ADR 0027: State DB Concurrency Model and Tiered Loss Window

Status: Accepted for architectural direction.

Date: 2026-05-15.

Context

The version 1 backend uses a writable SQLite state database (ADR 0010).

Phase P10 targets a single Fly.io machine serving 50–200 concurrent users.

SQLite in its default rollback-journal mode allows at most one connection to write or read at a time, which would cascade SQLITE_BUSY errors when concurrent requests collide.

SQLite supports WAL mode, in which one writer and many readers can hold the database simultaneously: sqlite.org/wal.html.

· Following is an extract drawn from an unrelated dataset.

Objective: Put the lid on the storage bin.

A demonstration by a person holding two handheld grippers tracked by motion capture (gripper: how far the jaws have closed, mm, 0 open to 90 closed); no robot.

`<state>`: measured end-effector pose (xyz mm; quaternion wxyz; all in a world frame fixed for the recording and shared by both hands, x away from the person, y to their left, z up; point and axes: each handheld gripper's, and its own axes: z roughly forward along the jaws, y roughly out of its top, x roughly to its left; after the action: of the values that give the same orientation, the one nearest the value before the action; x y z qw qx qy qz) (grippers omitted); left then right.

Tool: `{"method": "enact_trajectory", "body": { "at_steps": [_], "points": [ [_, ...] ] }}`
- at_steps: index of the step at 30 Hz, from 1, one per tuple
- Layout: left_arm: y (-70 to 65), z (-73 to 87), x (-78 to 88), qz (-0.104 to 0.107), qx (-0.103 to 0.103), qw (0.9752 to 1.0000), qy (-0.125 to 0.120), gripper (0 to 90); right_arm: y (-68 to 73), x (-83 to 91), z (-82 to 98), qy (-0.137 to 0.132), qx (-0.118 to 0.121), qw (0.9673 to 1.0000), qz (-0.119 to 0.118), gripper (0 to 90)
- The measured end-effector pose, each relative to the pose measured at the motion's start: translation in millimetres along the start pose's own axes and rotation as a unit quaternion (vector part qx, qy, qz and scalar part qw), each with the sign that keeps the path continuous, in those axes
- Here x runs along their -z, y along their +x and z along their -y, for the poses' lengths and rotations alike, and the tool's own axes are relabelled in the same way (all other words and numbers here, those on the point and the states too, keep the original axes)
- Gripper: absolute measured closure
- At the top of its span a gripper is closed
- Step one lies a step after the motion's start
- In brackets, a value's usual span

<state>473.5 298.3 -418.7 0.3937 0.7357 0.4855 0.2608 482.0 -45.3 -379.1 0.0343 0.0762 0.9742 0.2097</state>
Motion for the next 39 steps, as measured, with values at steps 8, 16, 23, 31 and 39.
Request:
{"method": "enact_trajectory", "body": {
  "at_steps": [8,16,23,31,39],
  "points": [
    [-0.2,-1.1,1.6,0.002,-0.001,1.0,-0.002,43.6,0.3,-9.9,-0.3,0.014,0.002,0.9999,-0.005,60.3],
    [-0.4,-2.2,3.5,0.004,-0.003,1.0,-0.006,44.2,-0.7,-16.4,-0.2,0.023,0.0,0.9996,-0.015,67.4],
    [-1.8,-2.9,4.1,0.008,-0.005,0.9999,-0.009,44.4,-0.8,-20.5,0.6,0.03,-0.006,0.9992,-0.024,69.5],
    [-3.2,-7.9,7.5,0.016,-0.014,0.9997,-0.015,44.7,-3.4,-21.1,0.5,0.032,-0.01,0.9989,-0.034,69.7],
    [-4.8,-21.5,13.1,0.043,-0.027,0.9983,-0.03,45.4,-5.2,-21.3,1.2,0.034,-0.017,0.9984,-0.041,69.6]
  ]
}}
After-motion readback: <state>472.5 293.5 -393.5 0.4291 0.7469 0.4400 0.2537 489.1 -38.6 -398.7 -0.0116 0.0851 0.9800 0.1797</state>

modernc.org/sqlite is a pure-Go SQLite driver that accepts URI pragmas via the connection string, so WAL and busy_timeout can be set at sql.Open time without separate PRAGMA statements that bind to a single connection only.

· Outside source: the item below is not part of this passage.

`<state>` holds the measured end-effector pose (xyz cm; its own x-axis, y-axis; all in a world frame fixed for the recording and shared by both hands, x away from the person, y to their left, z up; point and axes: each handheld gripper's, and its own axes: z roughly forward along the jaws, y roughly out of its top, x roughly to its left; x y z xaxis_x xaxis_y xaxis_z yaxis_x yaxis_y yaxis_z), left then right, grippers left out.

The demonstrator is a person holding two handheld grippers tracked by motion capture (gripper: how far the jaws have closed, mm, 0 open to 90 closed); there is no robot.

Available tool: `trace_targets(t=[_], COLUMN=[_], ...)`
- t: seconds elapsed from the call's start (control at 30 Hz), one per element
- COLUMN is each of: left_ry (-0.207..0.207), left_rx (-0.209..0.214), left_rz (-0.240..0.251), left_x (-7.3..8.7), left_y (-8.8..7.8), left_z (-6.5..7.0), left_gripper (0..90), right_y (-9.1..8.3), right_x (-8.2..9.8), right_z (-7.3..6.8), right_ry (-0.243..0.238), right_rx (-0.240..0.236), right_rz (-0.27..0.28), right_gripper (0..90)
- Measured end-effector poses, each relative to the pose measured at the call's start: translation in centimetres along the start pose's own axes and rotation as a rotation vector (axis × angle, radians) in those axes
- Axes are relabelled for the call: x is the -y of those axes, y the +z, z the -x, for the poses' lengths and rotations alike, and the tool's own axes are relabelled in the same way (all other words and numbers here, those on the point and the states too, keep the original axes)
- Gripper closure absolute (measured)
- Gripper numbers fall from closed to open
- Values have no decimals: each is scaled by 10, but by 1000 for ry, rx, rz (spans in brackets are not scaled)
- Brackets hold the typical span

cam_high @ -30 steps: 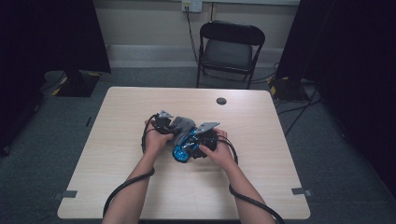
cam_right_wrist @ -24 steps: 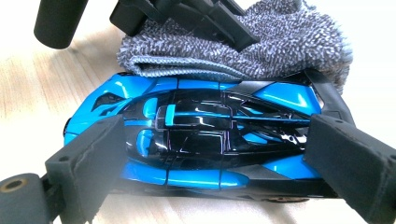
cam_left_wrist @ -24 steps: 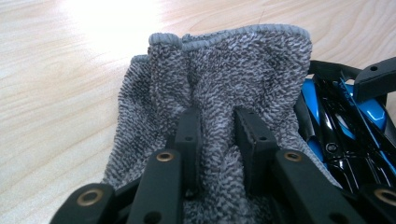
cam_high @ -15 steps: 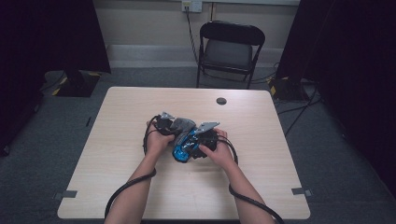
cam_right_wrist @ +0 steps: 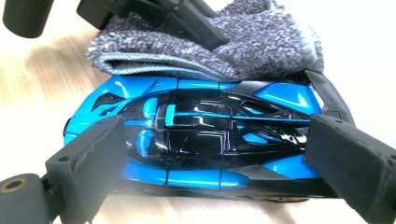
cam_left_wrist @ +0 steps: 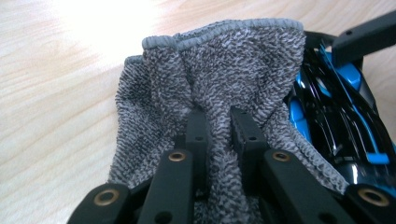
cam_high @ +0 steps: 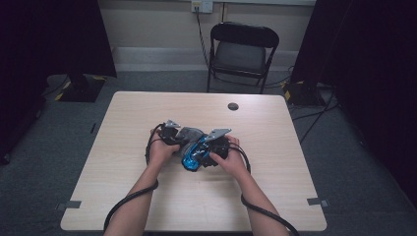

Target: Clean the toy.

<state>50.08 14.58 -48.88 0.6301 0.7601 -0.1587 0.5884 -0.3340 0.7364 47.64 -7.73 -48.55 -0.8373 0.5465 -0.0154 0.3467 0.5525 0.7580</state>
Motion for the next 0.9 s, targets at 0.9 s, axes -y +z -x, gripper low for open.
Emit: trace_targets(t=[0.9], left_ry=[3], left_rx=[33], left_rz=[-16], left_x=[19], left_y=[-24], left_z=[-2], left_gripper=[792], right_y=[0], right_x=[0], right_z=[-1], right_ry=[-1], right_rx=[2], right_rz=[0], right_gripper=[53])
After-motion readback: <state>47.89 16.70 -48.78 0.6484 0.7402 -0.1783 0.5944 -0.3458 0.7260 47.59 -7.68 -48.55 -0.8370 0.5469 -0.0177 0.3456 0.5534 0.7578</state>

The state DB lives on a single Fly volume; Fly takes daily volume snapshots and retains them for an operator-configurable window.

Hourly VACUUM INTO produces a consistent point-in-time backup file without blocking the live writer (WAL is required for the non-blocking property).

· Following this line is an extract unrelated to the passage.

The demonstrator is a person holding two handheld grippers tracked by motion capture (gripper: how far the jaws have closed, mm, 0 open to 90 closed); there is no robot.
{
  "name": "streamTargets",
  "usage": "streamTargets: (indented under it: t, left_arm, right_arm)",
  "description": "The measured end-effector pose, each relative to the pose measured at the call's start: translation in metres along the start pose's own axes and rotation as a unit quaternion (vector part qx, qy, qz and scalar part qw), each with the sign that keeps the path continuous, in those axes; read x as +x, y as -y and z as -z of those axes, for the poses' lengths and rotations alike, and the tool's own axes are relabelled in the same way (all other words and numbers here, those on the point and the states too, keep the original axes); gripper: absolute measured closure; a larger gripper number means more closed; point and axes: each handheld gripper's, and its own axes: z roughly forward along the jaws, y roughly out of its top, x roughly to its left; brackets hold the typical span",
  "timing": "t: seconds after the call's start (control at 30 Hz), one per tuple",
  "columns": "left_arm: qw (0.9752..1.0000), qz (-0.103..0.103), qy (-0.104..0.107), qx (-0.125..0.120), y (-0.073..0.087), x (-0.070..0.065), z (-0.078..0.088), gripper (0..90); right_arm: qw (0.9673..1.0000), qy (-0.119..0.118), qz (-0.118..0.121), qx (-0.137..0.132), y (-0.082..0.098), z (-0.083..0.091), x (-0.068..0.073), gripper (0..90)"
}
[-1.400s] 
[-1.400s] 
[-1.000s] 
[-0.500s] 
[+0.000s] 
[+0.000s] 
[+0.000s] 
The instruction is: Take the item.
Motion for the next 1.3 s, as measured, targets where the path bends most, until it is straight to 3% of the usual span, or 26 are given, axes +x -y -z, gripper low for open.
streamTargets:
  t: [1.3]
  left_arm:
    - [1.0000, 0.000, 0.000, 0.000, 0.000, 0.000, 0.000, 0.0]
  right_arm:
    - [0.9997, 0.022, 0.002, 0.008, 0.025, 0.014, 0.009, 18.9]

A horizontally scaled deployment would require either a remote write target (e.g., a server-class DB) or distributed coordination on top of SQLite; both fall outside V1’s scope.

Decision

The state DB will open with the URI pragma chain ?_pragma=journal_mode(WAL)&_pragma=busy_timeout(5000)&_pragma=synchronous(NORMAL)&_pragma=foreign_keys(ON).

The state DB connection pool will be sized SetMaxOpenConns(50) / SetMaxIdleConns(10) / SetConnMaxIdleTime(5m).

All state-mutating endpoints will route through a single WriteCoordinator goroutine with a buffered request channel (depth 64); the coordinator serializes every mutation against the same *sql.DB so concurrent mutators cannot collide on the WAL writer slot.

Reads bypass the coordinator and run on the connection pool directly, since WAL permits unlimited concurrent readers alongside one writer.

The WriteCoordinator will return ErrWriteQueueFull when the channel is at capacity and a 5-second enqueue deadline elapses; the API layer maps this to HTTP 503 + Retry-After: 5.

Hourly VACUUM INTO /data/snapshots/state-<utc-timestamp>.db will run in a BackupRunner goroutine; retention sweeps keep the most recent 168 files (one week).

Fly daily volume snapshots will be retained for 14 days as a second backup tier.

Litestream and other streaming replicators are explicitly rejected for V1; the single-machine + tiered-snapshot model is the V1 boundary.

The migration trigger out of single-machine SQLite into a server-class DB will be state_writes_per_second p99 > 50 sustained for 1 hour.

Tiered Loss Window

Tier 1 — process crash, volume intact: zero loss. WAL recovery on the next sql.Open replays committed frames.

Tier 2 — state DB corruption, volume intact: ≤1 hour loss. Restore from the newest /data/snapshots/state-*.db by cp over state.sqlite.

Tier 3 — volume catastrophic failure: ≤24 hour loss. Restore from the most recent Fly daily volume snapshot via fly volumes create --snapshot-id ....

Tier 4 — beyond Fly retention: loss window = (now − last manual offsite copy). Offsite copy is an operator chore documented in docs/operations/p10-deploy/.

CONTEXT D7 originally stated “≤1 hour loss” as a universal claim; this ADR supersedes that with the four-tier model above.

Consequences

The default WAL pragma supersedes the single per-connection PRAGMA foreign_keys = ON issued by the previous startup path; the URI pragma chain is applied to every connection in the pool, fixing a latent bug where pooled connections lost the foreign-key enforcement.

The single-writer model precludes horizontal scaling without re-architecting the state DB layer. A second machine cannot safely share the same state SQLite file.

The WriteCoordinator adds one goroutine-hop latency per mutation; at the V1 write rate (RESEARCH Q1 envelope: ≤50 writes/sec at 200 users) the additional cost is far below the SQLite commit latency it replaces.

The hourly snapshot interval bounds the worst-case data loss to 1 hour within Tier 2. Operators trading capacity for a tighter window can lower UWSCRAPE_STATE_SNAPSHOT_INTERVAL.

The 168-file retention default consumes roughly the size of one state DB × 168 on the volume; for V1 traffic this is well under the 1 GB volume budget.

/api/v1/health returns 503 + Retry-After: 5 until the catalog runtime caches have warmed; Fly’s health check grace_period=30s covers warmup so the rolling deploy waits before sending traffic.

References

ADR 0010 (preserved): Go runtime with read-only index and separate state store.
ADR 0020 (superseded for production adapter choice): SvelteKit frontend application framework — V1 production now uses adapter-static embedded in the Go binary via embed.FS. See REQ-043 / REQ-046 amendments.
P10 CONTEXT D2 (write coordinator), D3 (Fly.io single machine), D4 (rolling restart), D5 (rate limits), D6 (logging), D7 (snapshots), D10 (single-binary frontend serving).
P10 RESEARCH Q1 (write rate envelope), Q3 (tiered loss model), Q5 (proxy headers).